Now comes the airbag setup.

-Airlift performance fronts
-Airlift double bellow rears
-koni adjustable rear shocks
-Viair duel 400's
-Accuair elevel touchpad management
-5 gallon skinny air tank
-1/4 DOT air line
-SMC check valves
-SMC water traps
-ORT power kit
-Kuda leather cellphone mount for elevel controller


----------



## SoSoA3 (Sep 10, 2012)

Before dropping off my car at fifteen52 for the air install I got my votex sides installed, and frame notched. On the votex sides I got the jackplates molded (thanks Jason for the info on that).


----------



## SoSoA3 (Sep 10, 2012)

Here are some install pics that fifteen52 sent me of the airbag install. In the 3rd picture down you can see a good picture of the frame notch.


----------



## SoSoA3 (Sep 10, 2012)

Trunk box made.


----------



## SoSoA3 (Sep 10, 2012)

A little more progress on trunk setup. Also painted the box black yesterday to let it dry over night.


----------



## SoSoA3 (Sep 10, 2012)

Some more progress, box painted black and power lines getting ran.



After I get my car back these are going in with some vcds coding, courtesy of the bks tuning euro tail group buy organized by user "Dr.Chill" Thanks again!


----------



## SoSoA3 (Sep 10, 2012)

Final layout for the rear trunk setup.


----------



## SoSoA3 (Sep 10, 2012)

Tires getting mounted.


----------



## SoSoA3 (Sep 10, 2012)

Stretch fitment 215/40/18 on 18x9 fronts.

Stretch fitment 215/40/18 on 18x9.5 rears


----------



## SoSoA3 (Sep 10, 2012)

Elevel sensor mount locations.


----------



## SoSoA3 (Sep 10, 2012)

Front fitment +40 no spacers.

Rear fitment +40 no spacers.

Aired down.

Aired up.


I have a set of 5mm spacers and 8mm spacers gonna play around with the fitment a lil more.

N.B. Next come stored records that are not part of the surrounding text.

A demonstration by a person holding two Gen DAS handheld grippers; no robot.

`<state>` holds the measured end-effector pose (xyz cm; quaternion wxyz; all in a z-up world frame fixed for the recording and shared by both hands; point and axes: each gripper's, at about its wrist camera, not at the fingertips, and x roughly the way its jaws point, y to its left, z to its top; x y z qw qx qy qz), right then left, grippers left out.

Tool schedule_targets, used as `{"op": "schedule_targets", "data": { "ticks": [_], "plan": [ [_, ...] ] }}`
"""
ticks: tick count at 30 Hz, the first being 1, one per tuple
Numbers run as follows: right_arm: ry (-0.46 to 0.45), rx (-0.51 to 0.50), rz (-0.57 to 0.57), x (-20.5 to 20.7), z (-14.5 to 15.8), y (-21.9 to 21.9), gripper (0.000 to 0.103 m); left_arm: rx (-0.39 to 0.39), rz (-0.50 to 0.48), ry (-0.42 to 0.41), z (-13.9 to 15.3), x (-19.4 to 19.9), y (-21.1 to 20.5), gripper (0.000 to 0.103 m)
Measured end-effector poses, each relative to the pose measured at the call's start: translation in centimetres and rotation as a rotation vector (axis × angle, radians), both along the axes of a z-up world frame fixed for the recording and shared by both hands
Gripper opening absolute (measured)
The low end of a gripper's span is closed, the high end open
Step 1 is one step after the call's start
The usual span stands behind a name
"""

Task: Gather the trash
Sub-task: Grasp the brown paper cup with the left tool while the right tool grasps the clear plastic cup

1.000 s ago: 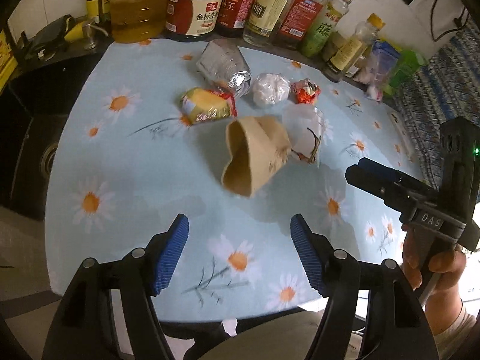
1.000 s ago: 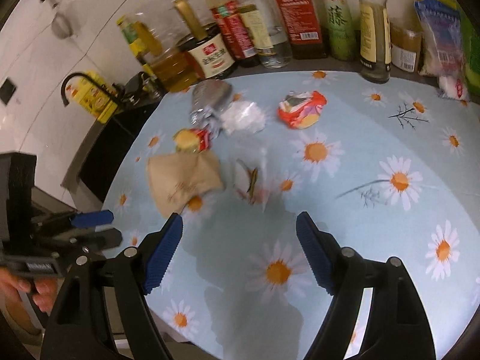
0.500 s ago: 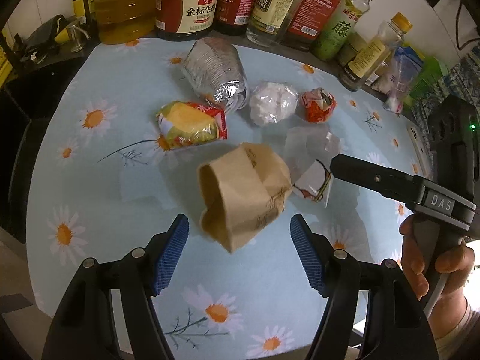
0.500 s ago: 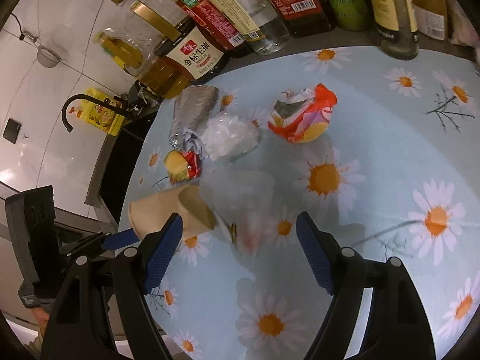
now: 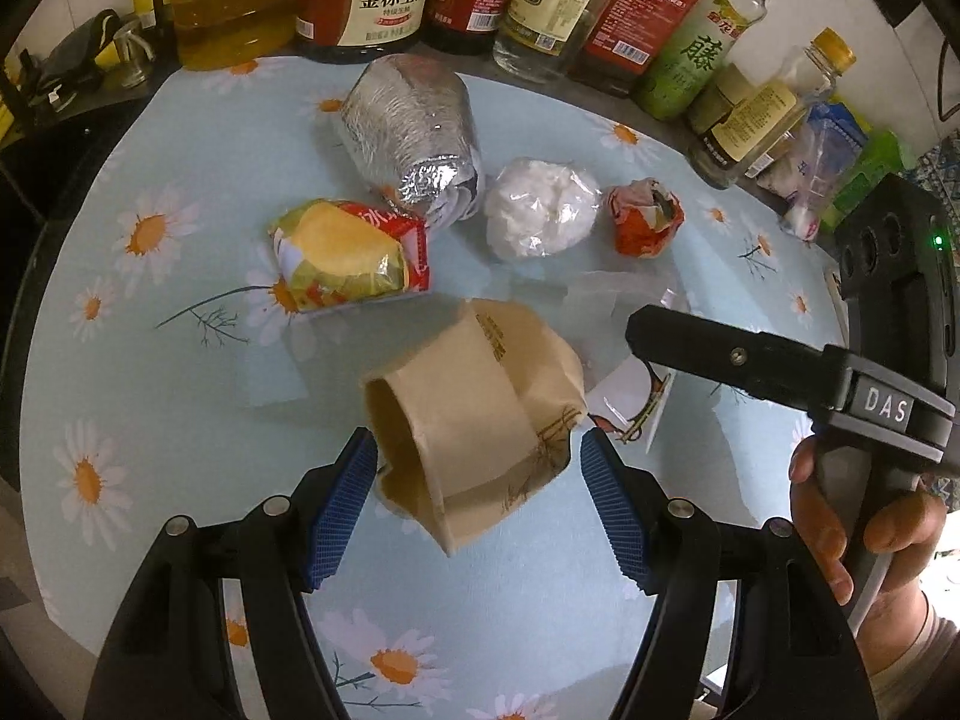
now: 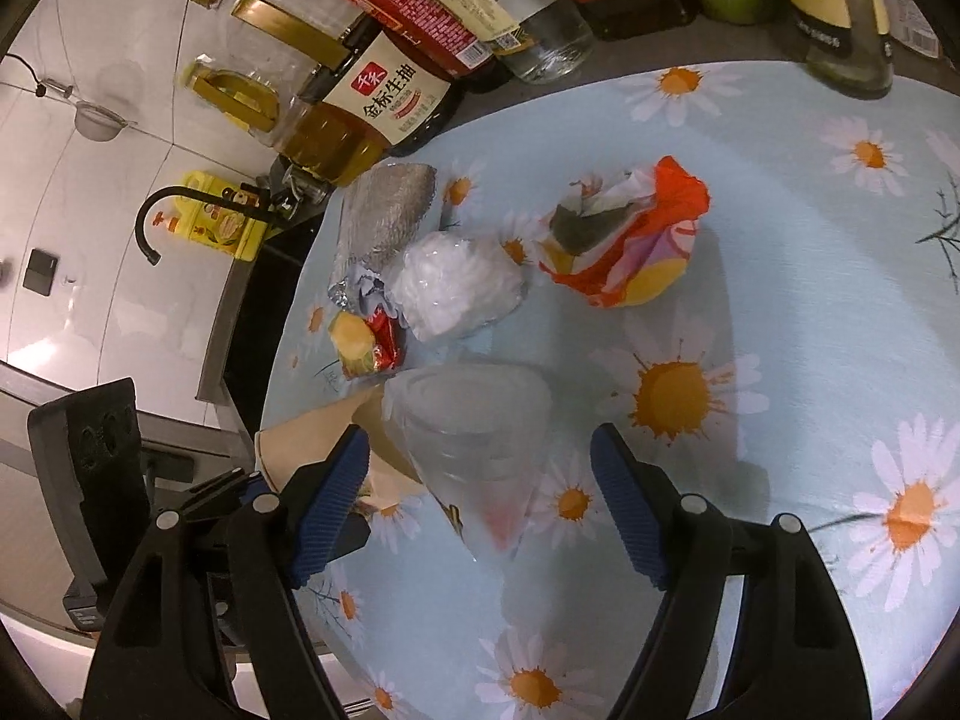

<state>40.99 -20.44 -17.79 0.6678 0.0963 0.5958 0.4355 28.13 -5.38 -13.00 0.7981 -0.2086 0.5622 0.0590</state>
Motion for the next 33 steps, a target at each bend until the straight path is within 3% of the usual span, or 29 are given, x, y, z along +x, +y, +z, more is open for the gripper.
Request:
{"op": "schedule_targets", "data": {
  "ticks": [8,12,16,33],
  "plan": [
    [0.009,0.012,0.012,0.6,-0.2,0.1,0.049,0.009,0.002,0.008,-0.6,1.0,-0.1,0.068],
    [-0.006,0.016,0.008,0.8,0.0,-0.3,0.048,0.017,-0.017,-0.01,-0.5,1.1,-0.4,0.057],
    [-0.017,0.026,-0.005,0.9,0.2,-1.1,0.048,0.021,-0.029,-0.022,-0.5,1.1,-0.6,0.054],
    [-0.04,0.022,-0.043,-1.2,1.3,-2.7,0.048,0.005,-0.055,-0.067,1.1,-1.0,0.0,0.053]
  ]
}}
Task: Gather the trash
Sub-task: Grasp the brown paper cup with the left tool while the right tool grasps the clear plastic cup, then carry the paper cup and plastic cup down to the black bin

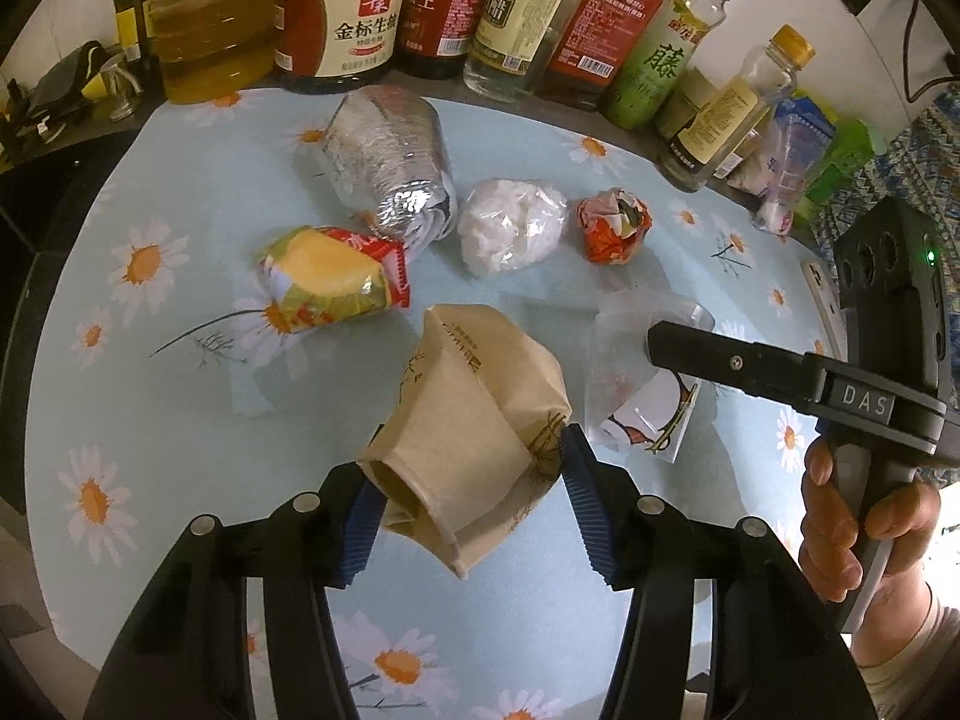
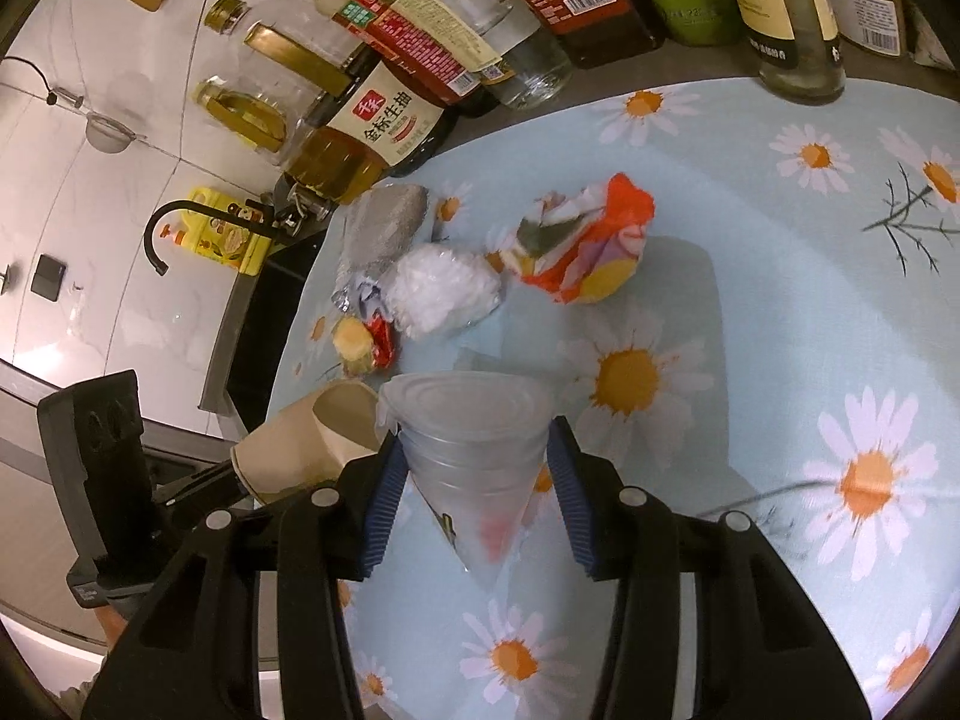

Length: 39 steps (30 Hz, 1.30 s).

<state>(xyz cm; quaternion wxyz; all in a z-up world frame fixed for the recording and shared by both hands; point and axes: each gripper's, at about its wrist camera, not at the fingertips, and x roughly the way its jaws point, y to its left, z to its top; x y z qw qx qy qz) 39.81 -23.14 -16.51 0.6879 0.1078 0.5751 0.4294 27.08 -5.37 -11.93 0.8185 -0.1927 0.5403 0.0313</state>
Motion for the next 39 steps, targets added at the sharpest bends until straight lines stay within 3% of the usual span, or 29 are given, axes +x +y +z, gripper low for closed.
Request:
{"op": "schedule_targets", "data": {
  "ticks": [23,39],
  "plan": [
    [-0.049,-0.047,-0.028,-12.1,2.1,2.1,0.048,-0.038,-0.043,-0.086,2.0,-10.5,3.7,0.053],
    [-0.043,-0.066,-0.007,-21.6,1.9,4.8,0.048,-0.068,-0.058,-0.097,1.3,-18.4,6.3,0.053]
  ]
}}
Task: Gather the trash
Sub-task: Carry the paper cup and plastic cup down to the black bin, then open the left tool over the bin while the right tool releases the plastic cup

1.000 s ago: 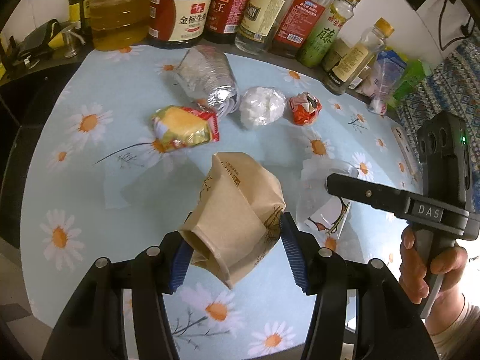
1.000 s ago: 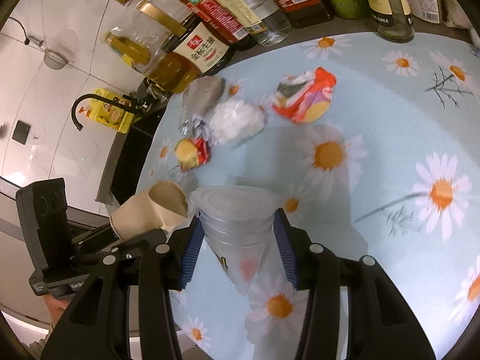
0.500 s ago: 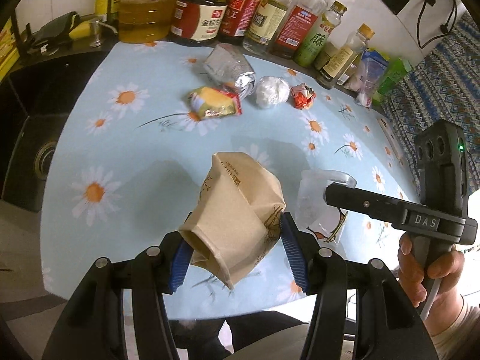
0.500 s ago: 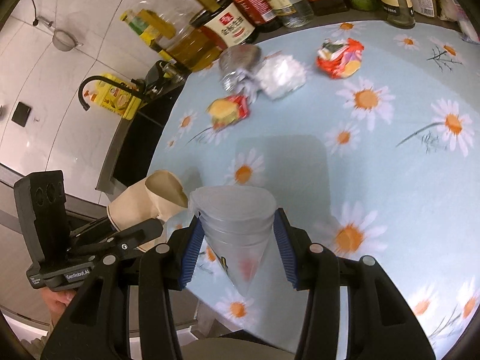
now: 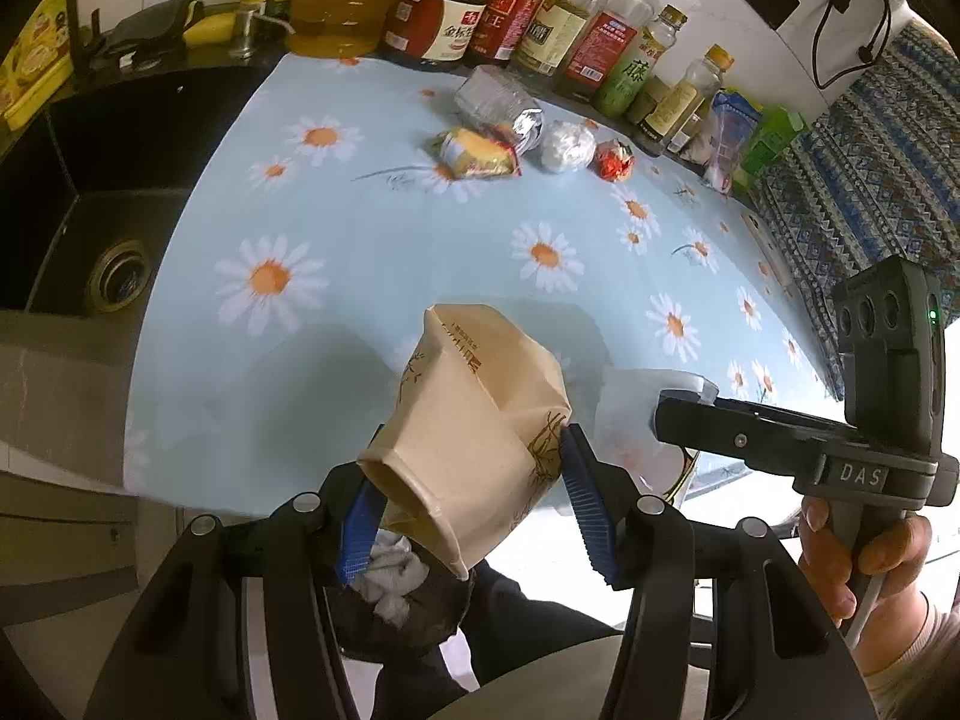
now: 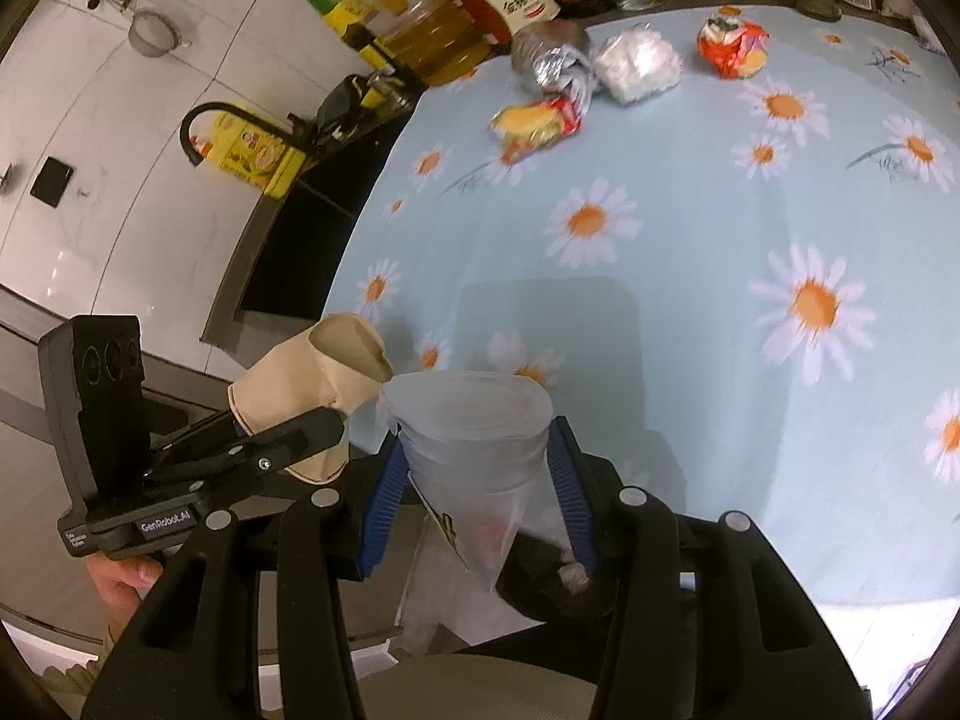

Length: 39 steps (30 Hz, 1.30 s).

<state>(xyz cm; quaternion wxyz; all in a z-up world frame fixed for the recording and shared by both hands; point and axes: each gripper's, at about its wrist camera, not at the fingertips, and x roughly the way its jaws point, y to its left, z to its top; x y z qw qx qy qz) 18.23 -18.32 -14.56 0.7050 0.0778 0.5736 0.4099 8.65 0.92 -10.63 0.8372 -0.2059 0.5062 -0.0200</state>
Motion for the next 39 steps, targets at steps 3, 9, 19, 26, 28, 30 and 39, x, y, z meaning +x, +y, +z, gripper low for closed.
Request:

But that's the rough fitment for now.  so happy!!!!!!!!!!!!!!!!!!!!


----------



## SoSoA3 (Sep 10, 2012)

Pics of the kuda leather wrapped cell phone mount for the elevel controller.


----------



## SoSoA3 (Sep 10, 2012)

Carpeted false floor done!


Euro tails installed and coded.


And she's home I still gotta mess with the fitment...add camber, get alignment, etc. It's really kinda lame that our front strut tower tops are covered. Can't even adjust the front camber plates unless you unbolt the front struts. I think I'm just going to get that chopped off for easier access.


I just wanted to give a huge thanks to Matt (owner) and Marcel (Installer) at fifteen52 they did and unbelievably awesome job on my car I couldn't have asked for more! They made sure to keep in constant contact with me every step of the way. They truly are a very professional company with standup guys working for them.

If anyone in socal needs an install of anything not just air installs, they can do it!


----------



## SoSoA3 (Sep 10, 2012)

Crappy cell pics!


----------



## SoSoA3 (Sep 10, 2012)

Running stud conversion 14x1.5 -> 12x1.5 so I can run my old project kics neo chrome R40 lugs.


----------



## SoSoA3 (Sep 10, 2012)

Got the strut tops cut off so that I can get the camber adjusted while getting an alignment (via camber plates on airlift performance fronts)









Getting aligned final specs are -2.0 front camber, and -3.0 rear camber 0 toe all around or as close to 0 as possible.


----------



## SoSoA3 (Sep 10, 2012)

Replaced a stripped stud last night, replacing all my conversion studs to longer ones to accommodate spacers.

My car floating like a space ship lol!

As you can see my old stud setup only got about 5-7 threads before stopping.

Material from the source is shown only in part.